REQUIRED ACTION — Once the line with "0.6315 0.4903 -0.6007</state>" is found in the entries below, repeat it and each following line exactly, up to and including the line with "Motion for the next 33". Add no other lines.

SOURCE INFORMATION —
<<<<
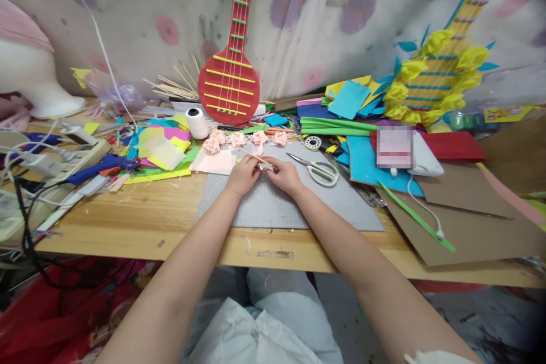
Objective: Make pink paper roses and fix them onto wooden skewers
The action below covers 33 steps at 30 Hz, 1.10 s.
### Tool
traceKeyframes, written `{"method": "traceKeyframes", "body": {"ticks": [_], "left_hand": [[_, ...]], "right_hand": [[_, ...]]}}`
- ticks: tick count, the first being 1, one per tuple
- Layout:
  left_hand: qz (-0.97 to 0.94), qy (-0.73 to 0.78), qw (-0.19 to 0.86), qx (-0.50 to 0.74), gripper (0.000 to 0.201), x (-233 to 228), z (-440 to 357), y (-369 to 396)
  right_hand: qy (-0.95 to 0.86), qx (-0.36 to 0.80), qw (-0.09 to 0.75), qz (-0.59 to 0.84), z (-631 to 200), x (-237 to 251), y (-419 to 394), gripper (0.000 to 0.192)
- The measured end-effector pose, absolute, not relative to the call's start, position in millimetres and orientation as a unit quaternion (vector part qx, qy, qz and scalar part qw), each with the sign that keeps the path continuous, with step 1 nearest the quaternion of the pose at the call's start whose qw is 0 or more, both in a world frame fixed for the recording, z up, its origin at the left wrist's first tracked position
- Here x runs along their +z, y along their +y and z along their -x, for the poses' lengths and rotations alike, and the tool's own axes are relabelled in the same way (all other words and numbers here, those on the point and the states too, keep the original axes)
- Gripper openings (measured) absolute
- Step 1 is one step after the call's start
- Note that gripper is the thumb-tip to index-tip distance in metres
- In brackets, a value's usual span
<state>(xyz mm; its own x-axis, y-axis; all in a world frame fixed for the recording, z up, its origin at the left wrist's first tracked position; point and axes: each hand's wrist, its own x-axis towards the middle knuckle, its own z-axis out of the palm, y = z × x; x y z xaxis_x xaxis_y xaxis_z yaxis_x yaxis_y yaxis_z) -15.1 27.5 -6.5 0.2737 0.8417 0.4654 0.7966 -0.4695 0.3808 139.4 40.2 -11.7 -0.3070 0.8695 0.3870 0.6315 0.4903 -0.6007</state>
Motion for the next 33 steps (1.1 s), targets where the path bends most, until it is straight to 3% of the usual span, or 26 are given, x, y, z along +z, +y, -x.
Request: {"method": "traceKeyframes", "body": {"ticks": [9,17,27,33], "left_hand": [[-0.805,0.500,0.021,0.318,0.033,-9.1,14.7,30.8],[-0.807,0.494,0.015,0.323,0.029,-8.1,13.5,29.8],[-0.809,0.482,0.006,0.336,0.020,-8.5,14.2,30.2],[-0.816,0.470,0.034,0.333,0.023,-6.7,15.1,29.5]], "right_hand": [[-0.791,0.159,0.351,0.476,-139.8,-12.2,39.7,0.034],[-0.774,0.181,0.388,0.467,-139.2,-9.2,39.5,0.034],[-0.757,0.168,0.365,0.515,-140.0,-9.6,42.1,0.026],[-0.758,0.208,0.389,0.480,-140.8,-9.8,42.5,0.032]]}}
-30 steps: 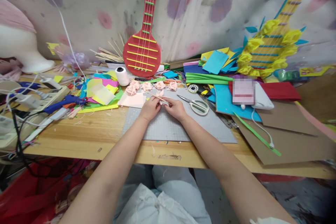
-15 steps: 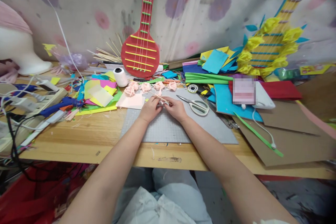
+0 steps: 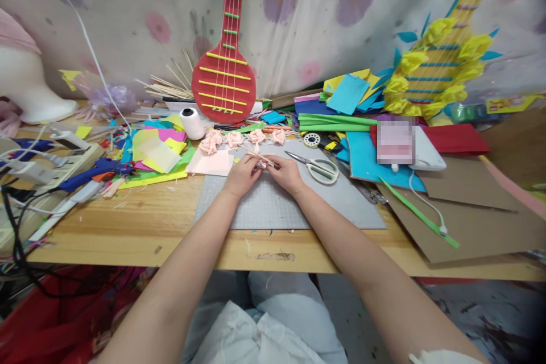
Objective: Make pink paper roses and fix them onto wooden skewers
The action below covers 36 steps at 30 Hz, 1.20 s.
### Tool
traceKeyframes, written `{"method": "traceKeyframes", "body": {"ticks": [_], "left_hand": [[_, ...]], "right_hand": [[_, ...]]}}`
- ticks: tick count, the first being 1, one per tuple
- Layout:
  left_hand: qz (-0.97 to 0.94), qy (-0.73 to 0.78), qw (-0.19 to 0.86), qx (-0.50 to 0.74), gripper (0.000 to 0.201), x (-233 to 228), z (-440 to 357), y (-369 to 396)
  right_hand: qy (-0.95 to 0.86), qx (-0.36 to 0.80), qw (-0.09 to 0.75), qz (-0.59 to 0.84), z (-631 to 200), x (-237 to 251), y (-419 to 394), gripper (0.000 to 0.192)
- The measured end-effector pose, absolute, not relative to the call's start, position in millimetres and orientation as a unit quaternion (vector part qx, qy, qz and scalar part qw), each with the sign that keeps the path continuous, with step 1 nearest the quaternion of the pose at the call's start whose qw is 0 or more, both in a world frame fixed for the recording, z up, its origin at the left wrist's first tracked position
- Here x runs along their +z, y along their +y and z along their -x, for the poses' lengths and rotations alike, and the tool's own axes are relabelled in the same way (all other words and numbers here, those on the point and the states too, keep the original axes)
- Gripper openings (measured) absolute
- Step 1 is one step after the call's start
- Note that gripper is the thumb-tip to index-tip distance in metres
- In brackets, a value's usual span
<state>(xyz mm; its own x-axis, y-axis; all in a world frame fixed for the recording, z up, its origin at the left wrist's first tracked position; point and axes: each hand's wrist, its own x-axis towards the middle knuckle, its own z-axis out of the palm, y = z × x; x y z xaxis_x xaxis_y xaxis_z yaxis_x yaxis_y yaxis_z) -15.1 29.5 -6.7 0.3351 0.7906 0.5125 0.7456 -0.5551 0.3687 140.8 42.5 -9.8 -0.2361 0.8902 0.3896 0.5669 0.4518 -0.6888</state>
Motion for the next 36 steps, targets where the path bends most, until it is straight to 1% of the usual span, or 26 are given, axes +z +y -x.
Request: {"method": "traceKeyframes", "body": {"ticks": [5,12,17,22,25,29,36], "left_hand": [[-0.815,0.464,0.037,0.344,0.024,-6.2,15.8,28.7],[-0.806,0.494,0.013,0.327,0.023,-5.3,15.5,25.9],[-0.778,0.549,-0.018,0.306,0.032,-5.5,14.7,25.6],[-0.763,0.569,-0.034,0.306,0.019,-6.9,15.4,26.9],[-0.763,0.564,-0.022,0.315,0.018,-7.0,15.5,26.5],[-0.758,0.563,0.004,0.330,0.014,-6.0,15.0,25.2],[-0.751,0.565,0.052,0.339,0.019,-3.1,15.3,24.6]], "right_hand": [[-0.755,0.223,0.395,0.474,-141.5,-10.4,43.2,0.032],[-0.772,0.197,0.381,0.470,-140.7,-7.3,39.4,0.033],[-0.784,0.153,0.355,0.486,-138.5,-8.1,38.9,0.036],[-0.787,0.133,0.352,0.488,-137.7,-7.5,38.8,0.033],[-0.783,0.130,0.354,0.495,-137.6,-6.9,38.7,0.031],[-0.771,0.143,0.353,0.509,-137.8,-7.1,39.5,0.026],[-0.764,0.227,0.372,0.476,-139.0,-12.2,42.1,0.025]]}}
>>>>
TASK RESPONSE —
<state>(xyz mm; its own x-axis, y-axis; all in a world frame fixed for the recording, z up, its origin at the left wrist's first tracked position; point and axes: each hand's wrist, its own x-axis towards the middle knuckle, its own z-axis out of the palm, y = z × x; x y z xaxis_x xaxis_y xaxis_z yaxis_x yaxis_y yaxis_z) -15.1 27.5 -6.5 0.2737 0.8417 0.4654 0.7966 -0.4695 0.3808 139.4 40.2 -11.7 -0.3070 0.8695 0.3870 0.6315 0.4903 -0.6007</state>
Motion for the next 33 steps (1.1 s), targets where the path bends most, until it is straight to 3% of the usual span, or 26 are given, x, y, z along +z, +y, -x.

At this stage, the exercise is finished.